■ **Task item**
Your answer should hold exactly the lines from the one with "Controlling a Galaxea" through the final line of the data below, reproduced as written.

Records provided Start Marker

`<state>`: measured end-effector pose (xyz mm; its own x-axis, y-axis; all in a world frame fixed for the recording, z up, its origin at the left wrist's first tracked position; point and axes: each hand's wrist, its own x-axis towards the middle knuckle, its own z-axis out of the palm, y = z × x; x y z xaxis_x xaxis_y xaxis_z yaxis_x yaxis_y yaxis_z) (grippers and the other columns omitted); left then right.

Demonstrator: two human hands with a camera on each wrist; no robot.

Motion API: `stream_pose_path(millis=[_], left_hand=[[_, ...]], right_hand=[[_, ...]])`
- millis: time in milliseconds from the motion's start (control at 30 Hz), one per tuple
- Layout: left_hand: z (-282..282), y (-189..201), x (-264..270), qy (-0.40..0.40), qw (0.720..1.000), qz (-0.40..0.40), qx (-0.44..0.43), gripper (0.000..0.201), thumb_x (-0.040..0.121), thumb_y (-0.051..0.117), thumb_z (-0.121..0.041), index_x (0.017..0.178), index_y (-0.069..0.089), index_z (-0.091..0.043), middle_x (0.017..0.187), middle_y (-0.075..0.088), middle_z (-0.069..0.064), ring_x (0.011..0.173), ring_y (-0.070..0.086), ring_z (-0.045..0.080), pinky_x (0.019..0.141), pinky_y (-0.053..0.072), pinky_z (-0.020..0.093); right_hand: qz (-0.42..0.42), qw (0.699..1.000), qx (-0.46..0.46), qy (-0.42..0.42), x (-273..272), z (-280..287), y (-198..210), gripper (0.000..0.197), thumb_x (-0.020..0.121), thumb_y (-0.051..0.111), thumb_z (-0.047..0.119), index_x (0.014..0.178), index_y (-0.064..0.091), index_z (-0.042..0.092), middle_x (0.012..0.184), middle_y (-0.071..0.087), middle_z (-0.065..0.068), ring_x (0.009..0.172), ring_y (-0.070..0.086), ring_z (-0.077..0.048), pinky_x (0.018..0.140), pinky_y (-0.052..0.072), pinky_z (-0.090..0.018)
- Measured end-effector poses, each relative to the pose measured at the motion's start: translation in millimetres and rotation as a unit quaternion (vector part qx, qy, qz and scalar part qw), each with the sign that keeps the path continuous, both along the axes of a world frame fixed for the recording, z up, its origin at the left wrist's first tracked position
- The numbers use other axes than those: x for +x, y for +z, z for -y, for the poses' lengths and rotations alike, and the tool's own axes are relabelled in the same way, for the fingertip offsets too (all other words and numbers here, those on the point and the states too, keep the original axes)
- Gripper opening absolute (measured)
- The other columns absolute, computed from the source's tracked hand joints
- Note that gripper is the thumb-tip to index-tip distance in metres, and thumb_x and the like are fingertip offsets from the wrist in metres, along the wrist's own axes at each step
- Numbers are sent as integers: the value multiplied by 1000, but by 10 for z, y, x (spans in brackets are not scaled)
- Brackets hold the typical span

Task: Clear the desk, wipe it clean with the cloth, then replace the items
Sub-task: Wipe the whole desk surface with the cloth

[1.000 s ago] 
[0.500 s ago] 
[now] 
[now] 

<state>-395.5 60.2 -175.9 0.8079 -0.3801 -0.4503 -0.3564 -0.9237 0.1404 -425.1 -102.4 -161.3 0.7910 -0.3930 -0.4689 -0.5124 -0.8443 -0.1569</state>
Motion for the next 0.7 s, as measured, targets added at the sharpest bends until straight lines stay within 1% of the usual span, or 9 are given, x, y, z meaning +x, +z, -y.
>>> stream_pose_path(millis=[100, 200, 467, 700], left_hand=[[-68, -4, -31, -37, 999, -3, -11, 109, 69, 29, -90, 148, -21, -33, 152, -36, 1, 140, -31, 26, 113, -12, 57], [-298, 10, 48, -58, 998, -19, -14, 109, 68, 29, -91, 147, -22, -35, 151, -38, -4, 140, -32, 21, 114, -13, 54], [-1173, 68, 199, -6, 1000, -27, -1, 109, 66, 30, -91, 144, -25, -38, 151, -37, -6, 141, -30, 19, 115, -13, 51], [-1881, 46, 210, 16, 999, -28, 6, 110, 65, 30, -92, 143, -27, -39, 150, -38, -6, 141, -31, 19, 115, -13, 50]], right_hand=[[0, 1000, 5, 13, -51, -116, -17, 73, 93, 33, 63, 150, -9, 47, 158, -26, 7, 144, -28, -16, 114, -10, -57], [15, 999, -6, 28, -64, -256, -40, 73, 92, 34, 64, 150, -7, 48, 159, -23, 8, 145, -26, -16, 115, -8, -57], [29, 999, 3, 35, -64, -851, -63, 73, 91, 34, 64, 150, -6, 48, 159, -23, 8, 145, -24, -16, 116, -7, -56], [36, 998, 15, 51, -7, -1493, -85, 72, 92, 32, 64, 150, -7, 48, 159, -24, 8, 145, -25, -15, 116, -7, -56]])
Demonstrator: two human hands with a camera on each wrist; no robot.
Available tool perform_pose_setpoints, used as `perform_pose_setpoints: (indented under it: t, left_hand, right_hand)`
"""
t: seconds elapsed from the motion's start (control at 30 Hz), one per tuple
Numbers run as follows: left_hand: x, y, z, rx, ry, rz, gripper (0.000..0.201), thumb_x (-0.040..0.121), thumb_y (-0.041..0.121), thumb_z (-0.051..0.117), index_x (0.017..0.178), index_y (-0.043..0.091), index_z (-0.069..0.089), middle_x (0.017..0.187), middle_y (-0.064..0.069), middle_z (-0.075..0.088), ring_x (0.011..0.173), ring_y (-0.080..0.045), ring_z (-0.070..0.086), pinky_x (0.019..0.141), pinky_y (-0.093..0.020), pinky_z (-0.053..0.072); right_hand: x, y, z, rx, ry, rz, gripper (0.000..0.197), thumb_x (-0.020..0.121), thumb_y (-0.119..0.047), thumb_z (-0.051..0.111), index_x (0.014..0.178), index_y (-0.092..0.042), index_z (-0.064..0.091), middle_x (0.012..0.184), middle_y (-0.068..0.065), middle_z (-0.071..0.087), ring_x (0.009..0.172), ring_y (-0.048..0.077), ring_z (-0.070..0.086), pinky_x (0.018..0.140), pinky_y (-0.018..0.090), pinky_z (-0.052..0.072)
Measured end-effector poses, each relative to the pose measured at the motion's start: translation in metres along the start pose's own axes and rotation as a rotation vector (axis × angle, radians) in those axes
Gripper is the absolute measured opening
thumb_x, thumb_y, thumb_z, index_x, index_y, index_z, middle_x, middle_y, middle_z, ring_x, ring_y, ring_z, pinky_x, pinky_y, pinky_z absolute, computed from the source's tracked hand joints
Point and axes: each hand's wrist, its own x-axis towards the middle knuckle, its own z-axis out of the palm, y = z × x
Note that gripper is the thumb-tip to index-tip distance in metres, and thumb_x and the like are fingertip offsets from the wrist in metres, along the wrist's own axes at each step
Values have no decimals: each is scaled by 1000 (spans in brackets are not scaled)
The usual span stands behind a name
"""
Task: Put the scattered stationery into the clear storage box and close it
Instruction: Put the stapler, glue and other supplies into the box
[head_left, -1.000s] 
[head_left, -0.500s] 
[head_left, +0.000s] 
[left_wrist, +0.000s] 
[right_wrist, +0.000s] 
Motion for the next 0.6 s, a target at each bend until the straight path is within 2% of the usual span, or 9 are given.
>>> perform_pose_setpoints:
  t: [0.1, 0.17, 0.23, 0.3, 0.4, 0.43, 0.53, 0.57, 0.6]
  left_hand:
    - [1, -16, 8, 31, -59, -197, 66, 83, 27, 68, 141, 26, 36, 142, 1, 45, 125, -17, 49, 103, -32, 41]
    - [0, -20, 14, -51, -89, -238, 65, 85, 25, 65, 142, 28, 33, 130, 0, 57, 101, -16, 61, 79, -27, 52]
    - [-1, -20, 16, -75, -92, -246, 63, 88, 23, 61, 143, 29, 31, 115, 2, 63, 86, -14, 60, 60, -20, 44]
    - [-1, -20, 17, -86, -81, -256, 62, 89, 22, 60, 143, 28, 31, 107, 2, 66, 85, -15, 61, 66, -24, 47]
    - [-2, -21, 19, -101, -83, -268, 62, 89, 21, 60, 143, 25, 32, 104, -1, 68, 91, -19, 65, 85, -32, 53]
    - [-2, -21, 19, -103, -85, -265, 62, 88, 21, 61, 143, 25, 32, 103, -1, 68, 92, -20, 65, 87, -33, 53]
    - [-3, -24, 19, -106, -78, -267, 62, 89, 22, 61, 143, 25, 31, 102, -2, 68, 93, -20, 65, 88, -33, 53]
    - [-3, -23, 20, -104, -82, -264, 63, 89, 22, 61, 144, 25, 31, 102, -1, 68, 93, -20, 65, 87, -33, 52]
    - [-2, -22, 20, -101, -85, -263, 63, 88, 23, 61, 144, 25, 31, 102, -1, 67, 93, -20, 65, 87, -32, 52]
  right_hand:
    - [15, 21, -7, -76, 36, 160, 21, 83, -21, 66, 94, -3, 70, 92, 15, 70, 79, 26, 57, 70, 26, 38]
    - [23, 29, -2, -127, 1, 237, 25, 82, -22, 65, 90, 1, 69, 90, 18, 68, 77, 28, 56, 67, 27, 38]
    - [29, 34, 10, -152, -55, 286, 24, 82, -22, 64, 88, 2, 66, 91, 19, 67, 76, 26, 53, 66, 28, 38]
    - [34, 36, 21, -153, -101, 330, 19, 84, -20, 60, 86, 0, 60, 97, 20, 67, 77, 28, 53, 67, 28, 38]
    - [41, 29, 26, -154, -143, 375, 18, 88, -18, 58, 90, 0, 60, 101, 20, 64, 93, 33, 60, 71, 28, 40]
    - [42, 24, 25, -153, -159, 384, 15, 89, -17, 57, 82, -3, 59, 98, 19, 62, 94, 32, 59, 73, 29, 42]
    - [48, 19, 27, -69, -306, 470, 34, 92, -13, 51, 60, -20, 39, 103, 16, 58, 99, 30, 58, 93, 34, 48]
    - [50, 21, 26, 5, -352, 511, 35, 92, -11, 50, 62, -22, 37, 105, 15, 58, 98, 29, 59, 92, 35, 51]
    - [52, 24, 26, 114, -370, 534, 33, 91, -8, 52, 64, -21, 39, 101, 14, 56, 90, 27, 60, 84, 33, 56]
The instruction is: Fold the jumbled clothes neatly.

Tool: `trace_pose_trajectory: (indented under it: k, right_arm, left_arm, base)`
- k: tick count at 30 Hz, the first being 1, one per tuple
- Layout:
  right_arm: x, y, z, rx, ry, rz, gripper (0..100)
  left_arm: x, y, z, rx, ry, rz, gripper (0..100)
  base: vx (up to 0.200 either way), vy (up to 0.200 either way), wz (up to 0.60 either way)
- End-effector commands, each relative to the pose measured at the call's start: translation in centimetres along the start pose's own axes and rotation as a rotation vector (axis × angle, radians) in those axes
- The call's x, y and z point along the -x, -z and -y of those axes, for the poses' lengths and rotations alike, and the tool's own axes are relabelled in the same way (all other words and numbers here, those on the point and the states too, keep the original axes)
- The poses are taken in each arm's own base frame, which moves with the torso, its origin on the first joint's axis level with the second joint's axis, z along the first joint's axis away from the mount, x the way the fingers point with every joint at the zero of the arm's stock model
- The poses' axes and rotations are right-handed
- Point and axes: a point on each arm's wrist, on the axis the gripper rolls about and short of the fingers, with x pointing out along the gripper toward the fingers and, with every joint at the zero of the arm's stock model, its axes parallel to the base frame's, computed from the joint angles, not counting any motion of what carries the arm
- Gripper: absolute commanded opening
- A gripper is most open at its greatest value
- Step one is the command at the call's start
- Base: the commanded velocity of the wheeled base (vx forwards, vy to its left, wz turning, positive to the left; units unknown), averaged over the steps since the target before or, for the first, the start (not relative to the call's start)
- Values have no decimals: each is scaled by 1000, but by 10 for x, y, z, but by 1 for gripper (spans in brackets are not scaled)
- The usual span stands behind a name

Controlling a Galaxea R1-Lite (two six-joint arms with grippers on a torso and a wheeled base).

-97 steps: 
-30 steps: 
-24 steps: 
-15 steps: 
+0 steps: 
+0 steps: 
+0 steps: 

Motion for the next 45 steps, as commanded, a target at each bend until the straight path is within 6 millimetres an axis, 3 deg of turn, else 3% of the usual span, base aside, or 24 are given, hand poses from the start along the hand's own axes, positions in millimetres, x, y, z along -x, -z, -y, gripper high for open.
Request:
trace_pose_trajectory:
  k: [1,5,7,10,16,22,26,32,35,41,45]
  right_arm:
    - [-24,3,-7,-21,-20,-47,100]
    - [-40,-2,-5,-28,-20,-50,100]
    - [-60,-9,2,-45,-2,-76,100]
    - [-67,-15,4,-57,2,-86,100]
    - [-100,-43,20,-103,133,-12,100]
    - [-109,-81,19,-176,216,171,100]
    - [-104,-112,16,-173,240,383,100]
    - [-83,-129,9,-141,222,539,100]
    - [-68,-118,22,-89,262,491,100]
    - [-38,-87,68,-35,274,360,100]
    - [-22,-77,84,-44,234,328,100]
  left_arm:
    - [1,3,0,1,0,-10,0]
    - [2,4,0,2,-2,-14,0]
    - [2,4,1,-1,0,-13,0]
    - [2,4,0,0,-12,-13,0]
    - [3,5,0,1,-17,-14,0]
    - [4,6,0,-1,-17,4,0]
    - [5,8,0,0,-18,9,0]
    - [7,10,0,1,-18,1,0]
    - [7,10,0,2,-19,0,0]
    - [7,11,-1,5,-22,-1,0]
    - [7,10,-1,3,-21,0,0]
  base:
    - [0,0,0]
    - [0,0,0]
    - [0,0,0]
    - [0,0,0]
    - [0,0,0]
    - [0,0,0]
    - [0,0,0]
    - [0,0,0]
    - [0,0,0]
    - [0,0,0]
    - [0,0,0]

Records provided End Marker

■ **Result**
Controlling a Galaxea R1-Lite (two six-joint arms with grippers on a torso and a wheeled base).

-97 steps: 
-30 steps: 
-24 steps: 
-15 steps: 
+0 steps: 
+0 steps: 
+0 steps: 

Motion for the next 45 steps, as commanded, a target at each bend until the straight path is within 6 millimetres an axis, 3 deg of turn, else 3% of the usual span, base aside, or 24 are given, hand poses from the start along the hand's own axes, positions in millimetres, x, y, z along -x, -z, -y, gripper high for open.
Request:
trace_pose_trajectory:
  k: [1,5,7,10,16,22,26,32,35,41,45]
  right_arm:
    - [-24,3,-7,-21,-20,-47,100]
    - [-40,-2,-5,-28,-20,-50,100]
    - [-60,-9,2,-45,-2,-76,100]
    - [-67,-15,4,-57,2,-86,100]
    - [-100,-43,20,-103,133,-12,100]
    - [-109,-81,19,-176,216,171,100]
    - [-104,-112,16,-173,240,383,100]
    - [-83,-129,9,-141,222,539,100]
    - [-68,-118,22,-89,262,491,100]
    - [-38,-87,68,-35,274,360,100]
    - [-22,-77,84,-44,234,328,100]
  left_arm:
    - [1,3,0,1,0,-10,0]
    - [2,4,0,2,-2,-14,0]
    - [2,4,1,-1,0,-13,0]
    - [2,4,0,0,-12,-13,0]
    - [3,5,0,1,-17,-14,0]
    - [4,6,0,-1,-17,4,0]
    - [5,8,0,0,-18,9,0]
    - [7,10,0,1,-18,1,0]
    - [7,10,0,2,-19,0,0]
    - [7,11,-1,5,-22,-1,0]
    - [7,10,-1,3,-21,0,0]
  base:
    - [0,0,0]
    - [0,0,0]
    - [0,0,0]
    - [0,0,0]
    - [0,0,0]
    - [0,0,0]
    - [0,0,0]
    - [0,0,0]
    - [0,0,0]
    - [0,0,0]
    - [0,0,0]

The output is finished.